SCOTLAND was yesterday hit with a fine of almost £8 million over a long-running dispute regarding the implementation and regulation of European Union support.
The fine relates to inspections carried out in 2003-4 where the EU claimed the Scottish Government gave farmers too much advance notice of on-farm livestock inspections; where Scottish Government inspectors allowed grant aid to be paid on cattle that had lost their official ear-tags and where the Scottish Government had failed to increase the inspection level from 5 per cent to 10 per cent when the level of farmer error was beyond an acceptable level.
These failings were picked up during an EU audit in 2006 but it has taken six years to confirm the level of funding to be withheld or disallowed
Scottish rural affairs secretary Richard Lochhead said that, while the “disallowance” dated back to practices in 2006, any funding withheld in the current difficult financial climate was unwelcome.
He said: “However the EC has been slow to progress this matter, taking six years from initial audit to confirming the level of funding to be withheld. We will continue to robustly defend our position in the current programme and press the case for a more reasonable audit regime in the next common agricultural policy programme.

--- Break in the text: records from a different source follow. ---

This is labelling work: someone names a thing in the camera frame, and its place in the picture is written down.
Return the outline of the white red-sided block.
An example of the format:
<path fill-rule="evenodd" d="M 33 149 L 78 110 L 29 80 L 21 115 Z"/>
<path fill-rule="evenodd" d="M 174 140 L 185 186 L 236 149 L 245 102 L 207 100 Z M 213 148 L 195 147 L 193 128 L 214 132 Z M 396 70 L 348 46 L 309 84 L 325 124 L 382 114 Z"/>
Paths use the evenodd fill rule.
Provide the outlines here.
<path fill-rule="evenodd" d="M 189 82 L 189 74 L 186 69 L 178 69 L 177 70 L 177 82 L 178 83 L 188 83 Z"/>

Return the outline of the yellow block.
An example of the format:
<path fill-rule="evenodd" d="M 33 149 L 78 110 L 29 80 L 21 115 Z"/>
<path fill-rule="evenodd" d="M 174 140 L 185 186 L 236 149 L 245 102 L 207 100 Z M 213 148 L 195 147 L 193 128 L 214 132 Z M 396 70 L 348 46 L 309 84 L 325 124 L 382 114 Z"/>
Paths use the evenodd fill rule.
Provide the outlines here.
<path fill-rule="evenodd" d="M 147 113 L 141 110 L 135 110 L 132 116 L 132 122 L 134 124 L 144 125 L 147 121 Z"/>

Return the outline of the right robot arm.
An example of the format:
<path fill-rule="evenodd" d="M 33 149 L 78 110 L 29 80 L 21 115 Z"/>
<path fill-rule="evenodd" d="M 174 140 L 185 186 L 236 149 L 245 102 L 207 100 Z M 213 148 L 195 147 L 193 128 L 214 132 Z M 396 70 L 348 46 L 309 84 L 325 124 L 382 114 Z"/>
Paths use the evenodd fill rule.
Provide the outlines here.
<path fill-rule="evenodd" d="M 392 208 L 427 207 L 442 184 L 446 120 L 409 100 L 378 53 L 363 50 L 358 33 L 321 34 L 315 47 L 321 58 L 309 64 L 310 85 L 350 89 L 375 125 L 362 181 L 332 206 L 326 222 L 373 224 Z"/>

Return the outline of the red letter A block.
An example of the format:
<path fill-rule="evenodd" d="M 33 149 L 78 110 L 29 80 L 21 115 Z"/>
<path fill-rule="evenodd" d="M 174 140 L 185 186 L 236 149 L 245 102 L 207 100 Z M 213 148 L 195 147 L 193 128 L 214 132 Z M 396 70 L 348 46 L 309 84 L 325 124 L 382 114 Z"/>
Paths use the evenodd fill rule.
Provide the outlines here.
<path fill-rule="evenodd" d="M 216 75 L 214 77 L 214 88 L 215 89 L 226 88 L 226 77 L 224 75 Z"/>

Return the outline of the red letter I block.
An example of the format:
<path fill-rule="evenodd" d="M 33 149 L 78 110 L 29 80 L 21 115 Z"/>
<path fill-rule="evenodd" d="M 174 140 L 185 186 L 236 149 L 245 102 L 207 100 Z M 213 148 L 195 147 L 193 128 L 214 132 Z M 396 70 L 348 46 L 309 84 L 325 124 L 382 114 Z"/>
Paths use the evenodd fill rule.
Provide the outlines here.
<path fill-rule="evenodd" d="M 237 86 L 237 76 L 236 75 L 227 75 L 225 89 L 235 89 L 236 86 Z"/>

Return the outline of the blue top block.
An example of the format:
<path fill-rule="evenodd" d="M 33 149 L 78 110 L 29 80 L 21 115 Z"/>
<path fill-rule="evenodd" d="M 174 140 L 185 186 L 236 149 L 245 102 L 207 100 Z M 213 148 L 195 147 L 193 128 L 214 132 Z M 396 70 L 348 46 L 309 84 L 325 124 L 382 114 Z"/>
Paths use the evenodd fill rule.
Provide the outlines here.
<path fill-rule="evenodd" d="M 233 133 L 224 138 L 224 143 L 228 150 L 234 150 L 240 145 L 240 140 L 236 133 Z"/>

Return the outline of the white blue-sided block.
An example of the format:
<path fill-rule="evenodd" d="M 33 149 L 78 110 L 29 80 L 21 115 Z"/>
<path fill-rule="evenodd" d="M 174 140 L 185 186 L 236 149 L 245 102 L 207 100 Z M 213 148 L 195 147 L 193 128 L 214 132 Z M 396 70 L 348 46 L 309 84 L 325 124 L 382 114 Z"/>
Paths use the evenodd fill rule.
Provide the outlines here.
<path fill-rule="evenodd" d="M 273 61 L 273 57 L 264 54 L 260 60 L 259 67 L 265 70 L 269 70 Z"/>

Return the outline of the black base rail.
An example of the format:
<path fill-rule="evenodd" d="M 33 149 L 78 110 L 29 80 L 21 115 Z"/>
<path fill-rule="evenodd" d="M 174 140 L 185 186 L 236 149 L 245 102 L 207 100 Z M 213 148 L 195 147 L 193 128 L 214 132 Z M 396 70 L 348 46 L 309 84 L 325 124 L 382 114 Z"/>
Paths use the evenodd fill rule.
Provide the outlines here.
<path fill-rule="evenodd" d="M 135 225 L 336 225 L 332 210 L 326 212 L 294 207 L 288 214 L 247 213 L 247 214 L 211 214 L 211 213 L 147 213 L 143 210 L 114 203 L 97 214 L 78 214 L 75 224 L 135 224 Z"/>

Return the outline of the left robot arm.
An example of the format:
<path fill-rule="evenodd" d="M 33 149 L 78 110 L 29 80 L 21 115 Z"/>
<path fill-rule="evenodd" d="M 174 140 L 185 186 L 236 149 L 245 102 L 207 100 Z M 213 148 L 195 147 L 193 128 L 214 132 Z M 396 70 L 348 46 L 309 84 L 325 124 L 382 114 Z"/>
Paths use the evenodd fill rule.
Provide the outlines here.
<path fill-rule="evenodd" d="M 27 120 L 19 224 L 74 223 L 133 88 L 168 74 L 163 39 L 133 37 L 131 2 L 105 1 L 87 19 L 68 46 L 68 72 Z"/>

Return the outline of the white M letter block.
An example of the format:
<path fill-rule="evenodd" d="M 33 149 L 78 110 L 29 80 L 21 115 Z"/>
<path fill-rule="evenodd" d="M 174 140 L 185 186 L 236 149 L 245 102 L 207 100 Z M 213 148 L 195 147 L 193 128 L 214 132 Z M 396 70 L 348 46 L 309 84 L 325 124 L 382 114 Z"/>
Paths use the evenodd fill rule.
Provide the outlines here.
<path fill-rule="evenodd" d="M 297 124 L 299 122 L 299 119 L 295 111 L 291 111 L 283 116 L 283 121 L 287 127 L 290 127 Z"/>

“We will continue to improve our practices to reduce the risk of future disallowance. In particular, we have improved our inspections to ensure cattle are correctly identified and the correct level of inspections are carried out. Inspections should be unannounced in principle ,however, due to the remote and island nature of many of farms, this is not always possible in practice.”
He also promised to work closely with the farming industry to explain the reasons for carrying out such inspections as well as emphasising that cooperation with these strict rules was a fundamental condition of receiving EU aid.
The fine imposed on Scotland was part of £200m “disallowance” package to be recovered from 14 member states.
The most significant individual fine was a £70m bill charged to Greece for non-compliant reduction of the minimum yield for dried grapes. Greece also faced a £20m fine for weaknesses in flock registers.
A £70m fine was imposed on Poland for deficiencies in checks of the initial application and in the approval of the business plan for semi-subsistence farms.